**ASSIGNMENT**
Your task is to transcribe all of the data below exactly, omitting the images.

**DATASET EXTRACT**
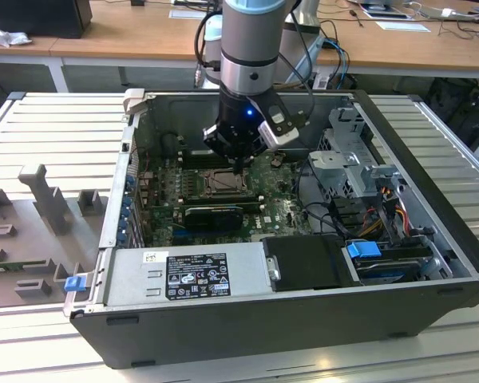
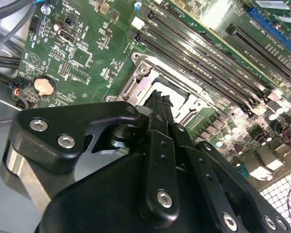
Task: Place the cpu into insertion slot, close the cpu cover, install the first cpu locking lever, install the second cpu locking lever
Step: 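Install the second cpu locking lever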
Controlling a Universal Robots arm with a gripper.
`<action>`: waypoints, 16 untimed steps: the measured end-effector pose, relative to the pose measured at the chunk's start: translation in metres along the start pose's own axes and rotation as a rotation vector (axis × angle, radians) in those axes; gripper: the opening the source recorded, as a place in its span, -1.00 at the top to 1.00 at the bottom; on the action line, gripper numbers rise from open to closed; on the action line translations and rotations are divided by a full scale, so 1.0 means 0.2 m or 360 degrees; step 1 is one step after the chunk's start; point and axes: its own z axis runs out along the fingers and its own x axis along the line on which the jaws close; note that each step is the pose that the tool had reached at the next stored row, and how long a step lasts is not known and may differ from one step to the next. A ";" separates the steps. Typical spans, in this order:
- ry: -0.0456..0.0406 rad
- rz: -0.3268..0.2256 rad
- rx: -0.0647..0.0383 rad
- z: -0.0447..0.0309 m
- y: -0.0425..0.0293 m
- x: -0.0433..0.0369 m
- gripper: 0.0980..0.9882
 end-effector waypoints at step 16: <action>0.0023 0.0002 -0.0082 0.055 -0.111 0.027 0.98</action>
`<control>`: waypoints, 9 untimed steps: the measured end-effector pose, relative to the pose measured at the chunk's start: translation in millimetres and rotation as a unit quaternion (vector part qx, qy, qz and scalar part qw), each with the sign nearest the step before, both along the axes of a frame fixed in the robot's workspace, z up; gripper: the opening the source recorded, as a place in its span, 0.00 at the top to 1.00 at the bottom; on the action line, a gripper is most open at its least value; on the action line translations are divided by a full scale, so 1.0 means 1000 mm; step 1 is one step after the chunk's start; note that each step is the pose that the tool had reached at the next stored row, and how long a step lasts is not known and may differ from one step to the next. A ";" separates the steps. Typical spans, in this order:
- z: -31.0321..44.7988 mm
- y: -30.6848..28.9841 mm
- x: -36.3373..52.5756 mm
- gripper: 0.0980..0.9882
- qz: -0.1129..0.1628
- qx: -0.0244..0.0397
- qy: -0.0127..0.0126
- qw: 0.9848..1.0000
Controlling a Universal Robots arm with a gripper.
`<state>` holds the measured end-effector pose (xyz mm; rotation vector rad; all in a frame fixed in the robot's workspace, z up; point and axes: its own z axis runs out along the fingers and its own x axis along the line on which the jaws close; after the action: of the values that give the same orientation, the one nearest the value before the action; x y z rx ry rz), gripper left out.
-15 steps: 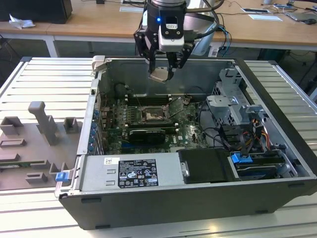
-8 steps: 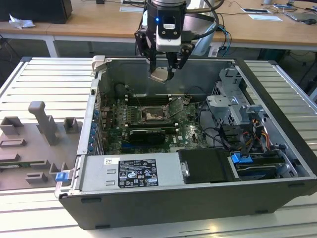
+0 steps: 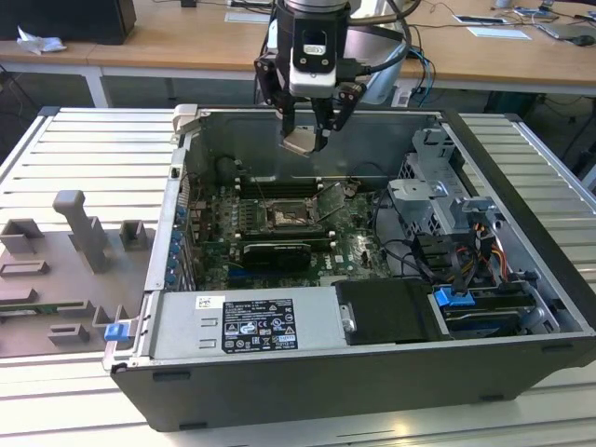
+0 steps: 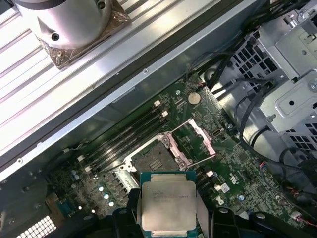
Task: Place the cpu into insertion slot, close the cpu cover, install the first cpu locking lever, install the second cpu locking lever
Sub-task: 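Place the cpu into insertion slot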
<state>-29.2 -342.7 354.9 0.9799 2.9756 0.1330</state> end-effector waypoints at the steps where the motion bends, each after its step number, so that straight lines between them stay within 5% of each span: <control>1: -0.0001 0.0000 0.0000 0.51 -0.004 0.000 0.000 1.000; 9: -0.0004 0.0000 0.0000 0.51 -0.038 0.000 0.000 0.999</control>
<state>-29.2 -342.7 354.5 1.0904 2.9335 0.1323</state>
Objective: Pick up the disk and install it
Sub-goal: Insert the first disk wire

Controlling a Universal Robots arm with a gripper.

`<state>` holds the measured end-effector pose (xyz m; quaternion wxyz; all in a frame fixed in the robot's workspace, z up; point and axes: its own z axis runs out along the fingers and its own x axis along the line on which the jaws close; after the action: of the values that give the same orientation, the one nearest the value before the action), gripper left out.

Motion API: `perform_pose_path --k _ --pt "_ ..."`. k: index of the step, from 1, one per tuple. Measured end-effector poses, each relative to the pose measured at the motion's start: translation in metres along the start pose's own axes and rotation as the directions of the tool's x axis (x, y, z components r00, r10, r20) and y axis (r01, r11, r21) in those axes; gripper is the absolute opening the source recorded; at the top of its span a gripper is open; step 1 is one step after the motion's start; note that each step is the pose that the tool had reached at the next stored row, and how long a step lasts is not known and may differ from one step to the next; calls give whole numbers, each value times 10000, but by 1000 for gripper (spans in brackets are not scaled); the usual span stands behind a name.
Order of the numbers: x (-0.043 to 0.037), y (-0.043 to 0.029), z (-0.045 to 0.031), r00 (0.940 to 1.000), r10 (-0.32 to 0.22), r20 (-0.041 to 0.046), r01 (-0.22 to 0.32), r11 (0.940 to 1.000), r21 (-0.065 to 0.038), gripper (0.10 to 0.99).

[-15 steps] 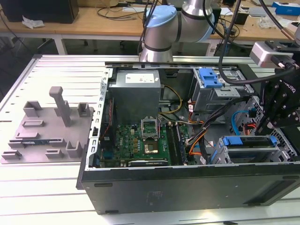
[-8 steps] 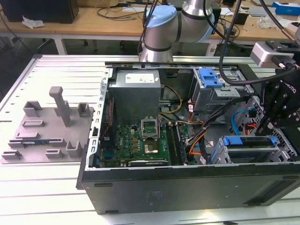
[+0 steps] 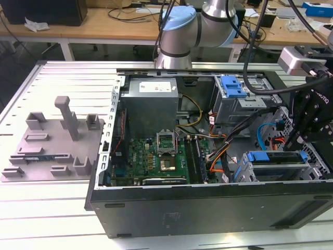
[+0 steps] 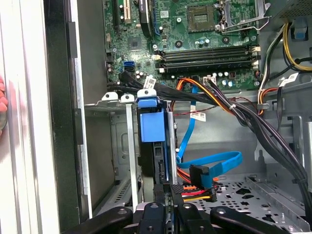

**TASK ANSWER**
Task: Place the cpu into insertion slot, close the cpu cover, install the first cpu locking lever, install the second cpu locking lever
Step: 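Install the second cpu locking lever
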Controlling a Universal Robots arm with a gripper.
`<action>`: waypoints, 16 untimed steps: the measured end-effector pose, relative to the pose measured at the chunk's start: translation in metres along the start pose's own axes and rotation as a rotation vector (axis × angle, radians) in those axes; gripper: the opening the source recorded, as a place in its span, -1.00 at the top to 1.00 at the bottom; on the action line, gripper numbers rise from open to closed; on the action line translations and rotations are divided by a full scale, so 1.0 means 0.2 m or 360 degrees; step 1 is one step after the chunk's start; point and axes: its own z axis runs out along the fingers and its own x axis along the line on which the jaws close; note that each step is the pose that the tool had reached at the next stored row, and how long a step lasts is not known and may differ from one step to the next. A ";" separates the steps. Typical spans, in this order:
- ry: -0.0456..0.0406 rad
- rz: -0.3268..0.2256 rad
- rx: -0.0647..0.0383 rad
- z: -0.0447..0.0309 m
- y: -0.0425..0.0293 m
- x: -0.0433..0.0369 m
- gripper: 0.0980..0.9882
 end-effector waypoints at step 16: <action>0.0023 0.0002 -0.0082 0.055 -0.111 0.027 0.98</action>
`<control>`: waypoints, 9 untimed steps: the measured end-effector pose, relative to the pose measured at the chunk's start: translation in millimetres and rotation as a unit quaternion (vector part qx, qy, qz and scalar part qw), each with the sign nearest the step before, both along the axes of a frame fixed in the robot's workspace, z up; gripper: the opening the source recorded, as a place in its span, 0.00 at the top to 1.00 at the bottom; on the action line, a gripper is most open at its least value; on the action line translations are divided by a full scale, so 1.0 means 1000 mm; step 1 is one step after the chunk's start; note that each step is the pose that the tool had reached at the next stored row, and how long a step lasts is not known and may differ from one step to the next. A ";" separates the steps. Typical spans, in this order:
- z: -31.0321..44.7988 mm
- y: -30.6848..28.9841 mm
- x: -36.3373..52.5756 mm
- gripper: 0.0980..0.9882
- qz: -0.1129..0.1628
- qx: -0.0244..0.0397
- qy: -0.0127..0.0126
- qw: 0.9848..1.0000
Controlling a Universal Robots arm with a gripper.
`<state>` holds the measured end-effector pose (xyz mm; rotation vector rad; all in a frame fixed in the robot's workspace, z up; point and axes: its own z axis runs out along the fingers and its own x axis along the line on which the jaws close; after the action: of the values that give the same orientation, the one nearest the value before the action; x y z rx ry rz), gripper left out.
-15 steps: 
-8 steps: 
+0 steps: 
+0 steps: 
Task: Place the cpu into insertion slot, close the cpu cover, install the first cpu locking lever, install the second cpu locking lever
Sub-task: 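Place the cpu into insertion slot
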<state>-29.2 -342.7 354.9 0.9799 2.9756 0.1330</state> end-effector waypoints at the steps where the motion bends, each after its step number, so that straight lines between them stay within 5% of each span: <control>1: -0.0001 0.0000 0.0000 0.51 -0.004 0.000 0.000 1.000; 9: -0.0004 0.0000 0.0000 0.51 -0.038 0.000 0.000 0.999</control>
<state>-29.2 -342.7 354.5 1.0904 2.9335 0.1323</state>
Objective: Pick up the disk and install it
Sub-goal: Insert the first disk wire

Controlling a Universal Robots arm with a gripper.

`<state>` holds the measured end-effector pose (xyz m; quaternion wxyz; all in a frame fixed in the robot's workspace, z up; point and axes: its own z axis runs out along the fingers and its own x axis along the line on which the jaws close; after the action: of the values that give the same orientation, the one nearest the value before the action), gripper left out.

Motion API: `perform_pose_path --k _ --pt "_ ..."`. k: index of the step, from 1, one per tuple. Measured end-effector poses, each relative to the pose measured at the motion's start: translation in metres along the start pose's own axes and rotation as the directions of the tool's x axis (x, y, z components r00, r10, r20) and y axis (r01, r11, r21) in those axes; gripper is the absolute opening the source recorded; at the top of its span a gripper is open; step 1 is one step after the motion's start; note that each step is the pose that the tool had reached at the next stored row, and how long a step lasts is not known and may differ from one step to the next; calls give whole numbers, each value times 10000, but by 1000 for gripper (spans in brackets are not scaled); the usual span stands behind a name.
Order of the numbers: x (-0.043 to 0.037), y (-0.043 to 0.029), z (-0.045 to 0.031), r00 (0.940 to 1.000), r10 (-0.32 to 0.22), r20 (-0.041 to 0.046), r01 (-0.22 to 0.32), r11 (0.940 to 1.000), r21 (-0.065 to 0.038), gripper (0.10 to 0.99).

[-15 steps] 
[-8 steps] 
[+0 steps] 
[+0 steps] 

No additional output is required.